Source data for filesort() always comes from one table. If there is a need to sort data from several tables, MySQL will first collect the data into a temporary table and then invoke filesort() for that temporary table. I don’t know the true reason for this. Codewise, filesort() wants to pull its source data using something like source.get_next_record() function, while join and union runtime produce their using result.put_next_record()-type calls, so maybe the temporary table is there only to resolve this push/pull mismatch and will go away once we get decent cursors.
filesort() has two modes of operation:
- Mode 1: the sorted elements contain all required columns of the source table. The result of the sorting is a linear sequence of output tuples, there is no need to access the source table after the sort is done.
- Mode 2: sort <sort_key, rowid> pairs and produce a sequence of rowids which one can use to get source table’s rows in the required order (but this will be essentially hit the table in random order and is not very fast)
Mode 1 is used whenever possible. Mode is used when mode1 is not applicable. This is the case when the sorted tuples have blobs or variable-length columns (TODO: check w/ evgen). Unfortunately, the EXPLAIN output provides no clue about which mode is used, so you’ll have to manually check for blobs in the output columns list.
Executing join to produce ordered stream
At the moment MySQL has three ways to run a join and produce ordered output:
|Use index-based access method that produces ordered output||no mention of filesort|
|Use filesort() on 1st non-constant table||“Using filesort” in the first row|
|Put join result into a temporary table and use filesort() on it||“Using temporary; Using filesort” in the first row|
Now I’ll cover those three methods in more detail. The first method can be used when the first non-const table in the join order has an index that matches the ORDER BY list. In this case we can use the index, and the ordering will “spread over” other tables onto the output. Here is a swimlane diagram of this process, where different columns represent different values of the ORDER BY expression:
This method is preferred over the other two as it requires no additional sorting steps.
The second method can be used when all ORDER BY elements refer to the first table in the join order. In this case, we can filesort() the first table and then proceed to execute the join:
Here filesort() may operate either in Mode 1 or in Mode 2. One may wonder why this is limited to doing filesort() after the first table.
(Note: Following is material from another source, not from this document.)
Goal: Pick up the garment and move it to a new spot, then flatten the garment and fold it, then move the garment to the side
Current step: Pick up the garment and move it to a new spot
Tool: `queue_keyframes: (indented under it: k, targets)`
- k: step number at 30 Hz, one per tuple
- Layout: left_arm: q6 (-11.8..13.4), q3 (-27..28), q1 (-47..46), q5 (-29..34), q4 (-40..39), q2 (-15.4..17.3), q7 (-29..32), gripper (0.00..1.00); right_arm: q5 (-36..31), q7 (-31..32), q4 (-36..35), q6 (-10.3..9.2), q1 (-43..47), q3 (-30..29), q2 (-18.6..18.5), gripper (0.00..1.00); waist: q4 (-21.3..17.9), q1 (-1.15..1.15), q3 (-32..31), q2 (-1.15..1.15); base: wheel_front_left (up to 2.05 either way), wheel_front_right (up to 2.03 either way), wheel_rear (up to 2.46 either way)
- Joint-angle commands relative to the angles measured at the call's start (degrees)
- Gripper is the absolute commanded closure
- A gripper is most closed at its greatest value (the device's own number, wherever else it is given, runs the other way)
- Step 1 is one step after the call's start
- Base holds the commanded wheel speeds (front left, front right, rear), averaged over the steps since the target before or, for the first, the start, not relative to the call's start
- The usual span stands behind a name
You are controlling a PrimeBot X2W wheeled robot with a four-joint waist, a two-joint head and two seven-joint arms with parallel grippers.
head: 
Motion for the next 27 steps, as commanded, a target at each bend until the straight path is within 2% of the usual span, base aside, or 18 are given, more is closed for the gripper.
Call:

After all, we could do it after the second table as well – produce (tbl1, tbl2) record combinations, put them into temporary table, sort, etc. The expectation is perfectly reasonable but alas, MySQL will not even consider such query plans.
The last, the catch-all method is to write the entire join output into the temporary table and then invoke filesort:
I have an easier time recalling those three strategies when there are pictures, hopefully they’ll help you too. That’s all for today, in next posts I’ll cover the topics of how ordering affects join optimization and interoperates with GROUP BY.